You may be wondering why a blog about London is featuring a post on Glastonbury. Long time readers will be aware that as well as London, my father also took many photos around the country, starting with a post National Service series of bike rides with friends. Starting from London, these journeys crossed much of the country, and one stop was in Glastonbury, to climb, and take some photographs of, Glastonbury Tor.
And as with the London photos, I am trying to work my way around the locations of these photos, although it is a much slower process. The above photo is of Glastonbury Tor and was taken on the 16th of August 1953, as are all the black & white photos in this post.
We visited Glastonbury on a sunny autumn day in 2022, and this was the first glimpse of Glastonbury Tor from a distance:
Walking through the town of Glastonbury towards the Tor:
The walk from the centre of Glastonbury took us along Chilkwell Street to Wellhouse Lane (wells are a feature of the legends of Glastonbury), where the south-western footpath to the top of the Tor starts.
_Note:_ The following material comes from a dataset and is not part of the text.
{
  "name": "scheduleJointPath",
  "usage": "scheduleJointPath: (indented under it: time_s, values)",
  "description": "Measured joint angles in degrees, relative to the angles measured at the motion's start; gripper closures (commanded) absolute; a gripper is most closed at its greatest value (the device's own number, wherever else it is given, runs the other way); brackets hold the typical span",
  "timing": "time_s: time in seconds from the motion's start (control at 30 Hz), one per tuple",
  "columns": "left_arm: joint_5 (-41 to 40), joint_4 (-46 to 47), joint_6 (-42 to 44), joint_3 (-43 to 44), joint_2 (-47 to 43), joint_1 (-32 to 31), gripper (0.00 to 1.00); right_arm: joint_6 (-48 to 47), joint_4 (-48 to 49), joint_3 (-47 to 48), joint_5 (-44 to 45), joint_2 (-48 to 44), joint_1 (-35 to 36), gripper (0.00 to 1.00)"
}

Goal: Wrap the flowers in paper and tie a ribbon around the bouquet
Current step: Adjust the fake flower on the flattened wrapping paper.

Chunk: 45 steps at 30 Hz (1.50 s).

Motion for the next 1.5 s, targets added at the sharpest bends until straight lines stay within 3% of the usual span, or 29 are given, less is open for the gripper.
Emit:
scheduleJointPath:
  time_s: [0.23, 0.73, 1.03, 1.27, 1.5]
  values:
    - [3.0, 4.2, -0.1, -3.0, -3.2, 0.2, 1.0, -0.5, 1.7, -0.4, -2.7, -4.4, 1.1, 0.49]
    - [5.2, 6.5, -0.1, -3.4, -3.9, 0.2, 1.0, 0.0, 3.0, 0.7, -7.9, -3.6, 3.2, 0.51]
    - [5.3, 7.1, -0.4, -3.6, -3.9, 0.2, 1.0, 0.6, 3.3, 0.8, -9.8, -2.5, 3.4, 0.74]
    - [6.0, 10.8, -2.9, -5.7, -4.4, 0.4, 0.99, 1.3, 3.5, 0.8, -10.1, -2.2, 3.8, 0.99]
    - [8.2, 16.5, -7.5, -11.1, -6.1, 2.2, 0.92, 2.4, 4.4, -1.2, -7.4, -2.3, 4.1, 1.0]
The Tor is managed by the National Trust who have created a path up the Tor to direct walkers and prevent erosion on the surrounding land.
The path continues to the very top of the Tor, with steps or a flat path, depending on how steep the ascent.
I thought it would be easy to recognise where I needed to take the “now” photos to compare with my father’s, however in many ways, the appearance of the Tor’s landscape is very different. In 1953 there was no path to the top of the Tor. It appears to have been grassland, grazed by cows, and I suspect there were very few walkers to the top of the Tor compared with today.
The above photo is my very rough comparison photo to the photo below. Very different cameras and lens used for the two photos result in a different perspective, however the shape of the ground can be compared. The construction of the path may have included flattening of the land around the path to create a smoother ascent.
At the top of the Tor is the tower of St Michael’s Church, the only part that remains of a church and monastic buildings that were on the top of the Tor. The tower dates from the 14th century, but with many later modifications and repairs.
The above photo is a 2022 comparison with the following 1953 photo:
In the above 1953 photo, the top of the Tor has a much more natural appearance. No footpath, although the grass leading up to the tower does look flattened. Cows are on the grass, and the tower is surrounded by railings, preventing access. This may have been down to the condition of the tower in 1953. Today the tower is open and you can walk through.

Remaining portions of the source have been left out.